YOUR OBJECTIVE -
Return the data below in full and exactly, except that the pictures are dropped.

SOURCE DATA -
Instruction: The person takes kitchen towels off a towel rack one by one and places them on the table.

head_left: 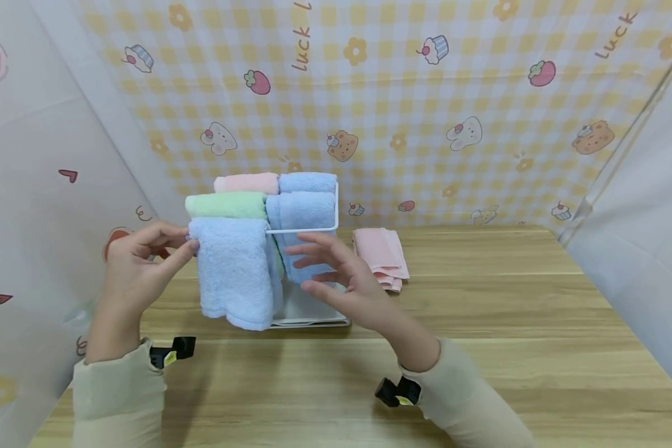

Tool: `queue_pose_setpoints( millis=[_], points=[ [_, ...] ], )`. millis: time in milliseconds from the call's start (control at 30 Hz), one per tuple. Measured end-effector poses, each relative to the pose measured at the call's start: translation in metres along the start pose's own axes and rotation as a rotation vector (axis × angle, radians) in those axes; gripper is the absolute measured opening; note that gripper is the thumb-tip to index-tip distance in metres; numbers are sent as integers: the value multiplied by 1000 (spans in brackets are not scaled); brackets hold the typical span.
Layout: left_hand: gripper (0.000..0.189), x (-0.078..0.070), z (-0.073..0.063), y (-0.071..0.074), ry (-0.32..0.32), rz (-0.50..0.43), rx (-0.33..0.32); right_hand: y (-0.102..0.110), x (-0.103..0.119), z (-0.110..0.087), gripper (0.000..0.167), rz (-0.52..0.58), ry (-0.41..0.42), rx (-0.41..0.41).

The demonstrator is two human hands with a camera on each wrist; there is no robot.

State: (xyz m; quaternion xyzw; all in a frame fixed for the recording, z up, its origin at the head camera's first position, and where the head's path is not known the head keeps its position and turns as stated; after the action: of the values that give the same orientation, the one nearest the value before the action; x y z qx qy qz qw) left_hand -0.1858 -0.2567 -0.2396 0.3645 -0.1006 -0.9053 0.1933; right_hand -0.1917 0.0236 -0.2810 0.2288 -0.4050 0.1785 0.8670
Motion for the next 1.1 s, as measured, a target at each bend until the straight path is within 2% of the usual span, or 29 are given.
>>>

EXERCISE ANSWER -
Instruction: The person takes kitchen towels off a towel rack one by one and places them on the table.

head_left: 

Tool: `queue_pose_setpoints( millis=[_], points=[ [_, ...] ], )`. millis: time in milliseconds from the call's start (control at 30 Hz), one per tuple. Measured end-effector poses, each relative to the pose measured at the call's start: translation in metres along the start pose's own axes and rotation as a rotation vector (axis × angle, radians) in those axes; gripper is the absolute measured opening; note that gripper is the thumb-tip to index-tip distance in metres; numbers are sent as integers: the value multiplied by 1000 (spans in brackets are not scaled); brackets hold the typical span.
Layout: left_hand: gripper (0.000..0.189), x (-0.078..0.070), z (-0.073..0.063), y (-0.071..0.074), ry (-0.32..0.32), rz (-0.50..0.43), rx (-0.33..0.32); right_hand: y (-0.102..0.110), x (-0.103..0.119), z (-0.110..0.087), gripper (0.000..0.167), rz (-0.52..0.58), ry (-0.41..0.42), rx (-0.41..0.41).

The demonstrator is two human hands with a camera on each wrist; there is no robot.

State: (xyz m; quaternion xyzw; all in a frame fixed for the recording, z up, its origin at the head camera's first position, and where the head's path is not known the head keeps its position and turns as stated; after the action: of the values that give the same orientation, the one nearest the value before the action; x y z qx qy qz qw) left_hand -0.1858 -0.2567 -0.2396 0.3645 -0.1006 -0.9053 0.1933; right_hand -0.1917 0.0236 -0.2810 0.2288 -0.4050 0.1785 0.8670
Motion for the next 1.1 s, as measured, a target at each bend until the straight path is within 2% of the usual span, or 29 are given.
>>>

The response is complete as it stands.